Task details — What is the number of lines in the records below holding the string "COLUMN"? Reply with it and nothing else.

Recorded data
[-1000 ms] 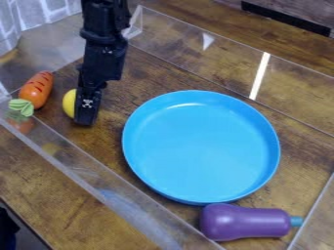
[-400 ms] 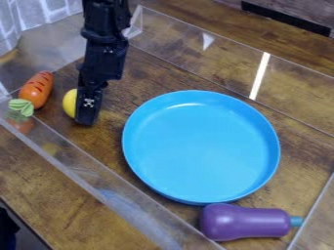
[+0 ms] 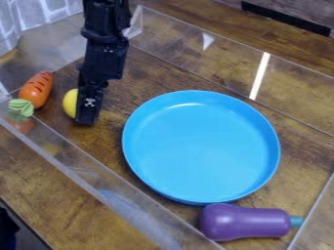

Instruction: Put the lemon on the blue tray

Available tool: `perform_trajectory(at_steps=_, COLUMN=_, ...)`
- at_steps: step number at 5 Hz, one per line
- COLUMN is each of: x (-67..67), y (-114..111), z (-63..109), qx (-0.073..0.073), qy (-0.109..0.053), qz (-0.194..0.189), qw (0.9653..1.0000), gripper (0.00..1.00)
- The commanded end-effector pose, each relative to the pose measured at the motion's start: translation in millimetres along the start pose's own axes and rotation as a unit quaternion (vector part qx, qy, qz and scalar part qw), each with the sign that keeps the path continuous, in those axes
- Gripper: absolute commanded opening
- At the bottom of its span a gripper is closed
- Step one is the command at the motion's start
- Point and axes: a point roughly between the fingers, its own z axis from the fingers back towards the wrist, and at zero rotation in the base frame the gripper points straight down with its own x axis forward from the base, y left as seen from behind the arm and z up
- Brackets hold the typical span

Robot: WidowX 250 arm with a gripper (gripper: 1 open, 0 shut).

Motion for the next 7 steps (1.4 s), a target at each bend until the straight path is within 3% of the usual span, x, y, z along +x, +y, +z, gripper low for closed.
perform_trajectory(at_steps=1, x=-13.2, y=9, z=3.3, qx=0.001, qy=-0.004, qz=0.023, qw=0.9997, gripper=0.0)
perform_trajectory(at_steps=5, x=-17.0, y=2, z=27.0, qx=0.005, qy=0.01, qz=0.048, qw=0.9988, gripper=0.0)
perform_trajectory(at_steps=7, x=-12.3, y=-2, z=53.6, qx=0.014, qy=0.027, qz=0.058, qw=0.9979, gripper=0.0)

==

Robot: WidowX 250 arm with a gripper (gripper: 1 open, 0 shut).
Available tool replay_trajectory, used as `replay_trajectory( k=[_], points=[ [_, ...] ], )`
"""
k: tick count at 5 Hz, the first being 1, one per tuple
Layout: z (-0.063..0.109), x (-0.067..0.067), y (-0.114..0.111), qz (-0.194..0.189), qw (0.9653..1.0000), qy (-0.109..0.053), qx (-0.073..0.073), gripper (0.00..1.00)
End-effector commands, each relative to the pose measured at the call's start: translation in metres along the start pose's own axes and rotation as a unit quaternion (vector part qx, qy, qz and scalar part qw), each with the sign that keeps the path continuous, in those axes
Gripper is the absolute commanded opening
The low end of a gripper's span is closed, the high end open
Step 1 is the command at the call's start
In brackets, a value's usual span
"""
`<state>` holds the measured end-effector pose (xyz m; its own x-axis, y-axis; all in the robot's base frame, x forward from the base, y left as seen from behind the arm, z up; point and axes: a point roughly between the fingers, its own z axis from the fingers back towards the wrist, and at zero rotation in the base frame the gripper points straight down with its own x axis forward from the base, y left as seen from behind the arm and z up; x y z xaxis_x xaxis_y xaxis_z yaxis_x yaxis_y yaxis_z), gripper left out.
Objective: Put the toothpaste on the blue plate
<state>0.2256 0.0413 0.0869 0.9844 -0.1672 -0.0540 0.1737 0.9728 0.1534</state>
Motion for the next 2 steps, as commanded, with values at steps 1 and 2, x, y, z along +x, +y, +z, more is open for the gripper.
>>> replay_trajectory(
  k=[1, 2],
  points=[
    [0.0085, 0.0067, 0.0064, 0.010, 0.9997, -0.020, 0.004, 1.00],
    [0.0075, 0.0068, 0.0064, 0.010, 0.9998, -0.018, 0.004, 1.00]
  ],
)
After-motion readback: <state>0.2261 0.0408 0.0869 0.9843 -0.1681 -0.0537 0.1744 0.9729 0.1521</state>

Final answer — 2